Samanta aproximou-se de Lewis, segurando seu rosto entre as mãos e depositando um beijo carinhoso em sua testa. Ela sorriu para Edward, mas ele apenas a ignorou, recusando qualquer demonstração de afeto.
— O que é isso, querido? — Samanta tocou suavemente a bochecha do filho, onde uma leve mancha arroxeada ainda era visível.
Lewis recuou instintivamente, desviando o olhar.
— Nada, mãe. Eu bati na porta do banheiro. — Sua voz soou convincente o suficiente para que Samanta apenas suspirasse e dissesse para ele ter mais cuidado.
Ela observou o filho por mais alguns segundos antes de finalmente sorrir e mudar de assunto.
— Isso está cheirando muito bem! O que preparou hoje, meu amor? — perguntou, puxando Lewis para um abraço rápido.
— Lasanha de carne, mãe. — Lewis sorriu, ainda que seu sorriso fosse tímido e contido.
— Oh, que delícia! Vou me trocar e já volto para jantar. — Samanta puxou Daniel pelo braço, e os dois subiram as escadas, conversando sobre algo trivial.
Lewis observou-os desaparecer no andar superior e soltou um suspiro silencioso. A presença deles era um escudo temporário, uma pausa entre as tempestades que frequentemente surgiam quando ele e Edward ficavam sozinhos.
Edward continuava sentado no sofá, o celular em mãos, os dedos deslizando pela tela enquanto uma expressão de tédio tomava seu rosto. Lewis foi até a mesa, verificou se tudo estava perfeito, e ocupou seu lugar. O silêncio que se instalou entre os dois era pesado, quase palpável.

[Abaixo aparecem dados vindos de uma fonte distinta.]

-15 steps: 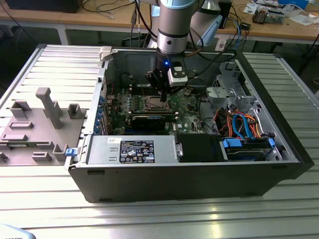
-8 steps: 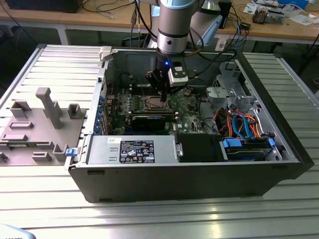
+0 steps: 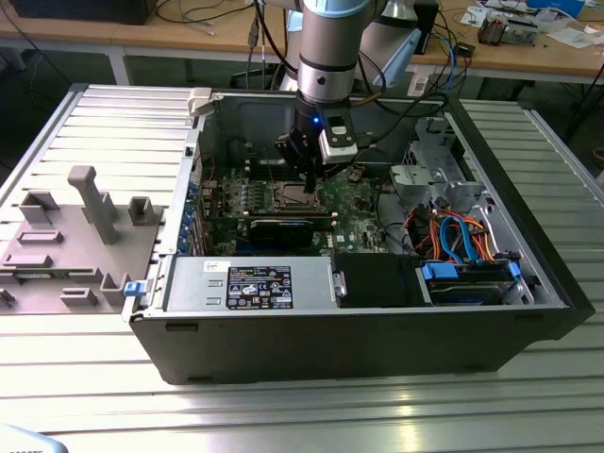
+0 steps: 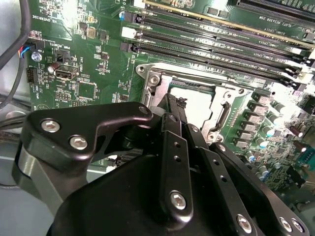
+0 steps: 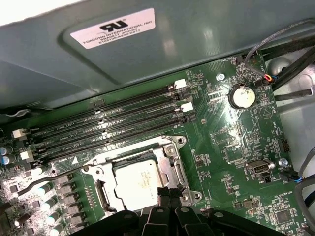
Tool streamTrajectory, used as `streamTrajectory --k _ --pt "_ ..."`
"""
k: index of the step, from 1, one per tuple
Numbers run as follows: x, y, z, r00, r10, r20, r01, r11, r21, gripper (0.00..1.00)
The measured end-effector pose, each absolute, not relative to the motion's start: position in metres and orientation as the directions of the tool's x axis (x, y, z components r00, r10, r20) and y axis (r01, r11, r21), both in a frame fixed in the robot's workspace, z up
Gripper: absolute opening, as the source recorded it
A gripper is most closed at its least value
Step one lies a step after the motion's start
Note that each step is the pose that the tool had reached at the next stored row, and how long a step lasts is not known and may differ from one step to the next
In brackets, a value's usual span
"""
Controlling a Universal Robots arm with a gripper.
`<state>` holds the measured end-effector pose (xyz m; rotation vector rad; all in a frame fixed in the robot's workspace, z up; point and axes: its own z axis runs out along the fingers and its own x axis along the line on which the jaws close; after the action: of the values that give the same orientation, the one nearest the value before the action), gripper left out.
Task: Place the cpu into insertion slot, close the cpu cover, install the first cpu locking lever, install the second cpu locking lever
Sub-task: 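Install the first cpu locking lever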
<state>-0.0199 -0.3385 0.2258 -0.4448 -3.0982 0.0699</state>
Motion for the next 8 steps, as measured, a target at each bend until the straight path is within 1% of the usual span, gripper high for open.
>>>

Quando Samanta e Daniel voltaram, ambos vestiam roupas mais confortáveis. Samanta parecia animada, como sempre, e Daniel trazia consigo uma expressão tranquila.

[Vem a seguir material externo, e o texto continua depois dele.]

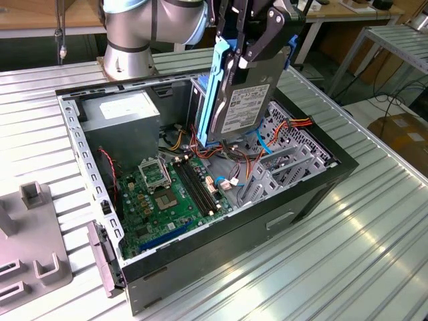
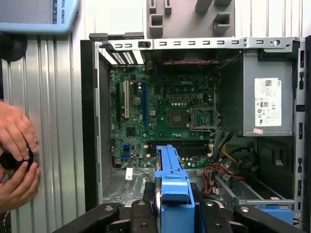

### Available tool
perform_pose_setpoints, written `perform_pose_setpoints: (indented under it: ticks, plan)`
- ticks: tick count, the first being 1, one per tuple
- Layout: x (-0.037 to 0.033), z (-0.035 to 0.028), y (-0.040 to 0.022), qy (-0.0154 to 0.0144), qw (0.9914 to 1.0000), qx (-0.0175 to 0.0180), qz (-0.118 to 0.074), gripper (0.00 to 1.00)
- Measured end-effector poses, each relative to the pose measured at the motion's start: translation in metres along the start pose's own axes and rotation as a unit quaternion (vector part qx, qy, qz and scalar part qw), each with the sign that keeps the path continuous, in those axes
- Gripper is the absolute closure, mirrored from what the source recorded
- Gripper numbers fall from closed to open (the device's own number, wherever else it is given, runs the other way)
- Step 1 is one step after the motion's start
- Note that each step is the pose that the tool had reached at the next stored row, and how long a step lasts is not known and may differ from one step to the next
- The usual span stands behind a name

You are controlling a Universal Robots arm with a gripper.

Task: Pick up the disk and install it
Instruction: 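Pick up the disk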

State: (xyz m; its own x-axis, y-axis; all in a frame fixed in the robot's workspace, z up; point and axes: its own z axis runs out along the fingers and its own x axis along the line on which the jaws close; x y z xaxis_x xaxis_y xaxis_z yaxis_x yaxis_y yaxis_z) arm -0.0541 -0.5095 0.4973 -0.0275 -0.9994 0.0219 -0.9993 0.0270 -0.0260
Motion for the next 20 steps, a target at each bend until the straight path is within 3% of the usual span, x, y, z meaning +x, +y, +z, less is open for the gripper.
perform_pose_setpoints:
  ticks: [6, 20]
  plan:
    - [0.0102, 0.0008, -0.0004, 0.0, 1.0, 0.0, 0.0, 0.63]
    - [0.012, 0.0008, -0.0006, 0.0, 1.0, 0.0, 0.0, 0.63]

— Vamos jantar? — Samanta sorriu, sentando-se à mesa.
Edward finalmente levantou-se do sofá e caminhou lentamente até a mesa. Sentou-se à frente de Lewis, enquanto Samanta e Daniel ocupavam os lugares opostos.
Durante o jantar, Samanta fez questão de elogiar a lasanha repetidas vezes, falando sobre como estava deliciosa. Daniel concordou com um sorriso, e Edward apenas se manteve em silêncio, como sempre.

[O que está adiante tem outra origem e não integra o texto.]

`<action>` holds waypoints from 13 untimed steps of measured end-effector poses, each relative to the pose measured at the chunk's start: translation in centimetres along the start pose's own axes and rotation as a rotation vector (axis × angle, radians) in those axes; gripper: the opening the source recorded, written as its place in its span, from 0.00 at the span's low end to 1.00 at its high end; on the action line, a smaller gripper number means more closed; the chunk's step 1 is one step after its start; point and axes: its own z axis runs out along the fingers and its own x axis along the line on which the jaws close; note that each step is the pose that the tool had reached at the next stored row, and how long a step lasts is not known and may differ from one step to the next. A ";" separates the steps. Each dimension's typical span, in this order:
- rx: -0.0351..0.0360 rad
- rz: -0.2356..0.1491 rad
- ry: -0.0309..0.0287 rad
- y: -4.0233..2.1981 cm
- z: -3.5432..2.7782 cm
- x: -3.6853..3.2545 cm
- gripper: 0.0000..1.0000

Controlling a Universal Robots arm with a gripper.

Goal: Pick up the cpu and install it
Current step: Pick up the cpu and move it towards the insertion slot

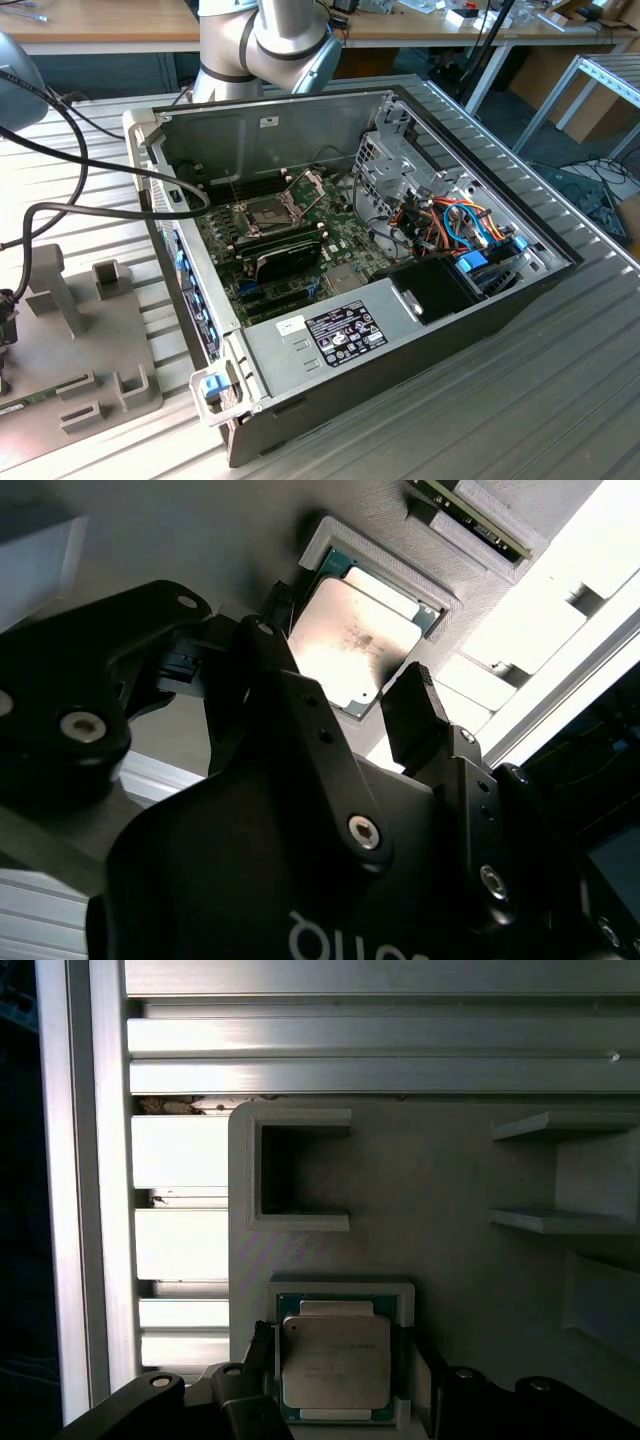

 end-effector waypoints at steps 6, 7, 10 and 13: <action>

Lewis agradeceu baixinho, tentando comer devagar. Ele preferiu manter a cabeça baixa e focar na comida. De vez enquanto Edward olhava pra ele de forma provocativa e Lewis se esforçava em ignorar.
Depois do jantar, Lewis ajudou a mãe a recolher os pratos e limpar a mesa. Samanta insistiu para que ele subisse e descansasse, mas ele recusou educadamente, alegando que precisava terminar algumas coisas na cozinha.
Enquanto esfregava os pratos, Lewis ouviu os passos de Edward subindo as escadas. Seu corpo relaxou um pouco, mas ele sabia que a tranquilidade nunca durava muito tempo.
Mais tarde, já no quarto, Lewis trancou a porta mais uma vez e deitou-se na cama, olhando para o teto escuro. Ele podia ouvir vozes abafadas vindas do quarto de seus pais e o som distante da TV ligada.
Fechou os olhos, tentando afastar os pensamentos sombrios que insistiam em invadir sua mente. O silêncio era tão profundo que quase podia ouvir os batimentos do próprio coração.
Seus dias eram uma constante sucessão de medo, silêncio e sobrevivência. Mas, por enquanto, ele ainda estava ali — respirando, vivo. E isso era o suficiente… pelo menos por agora.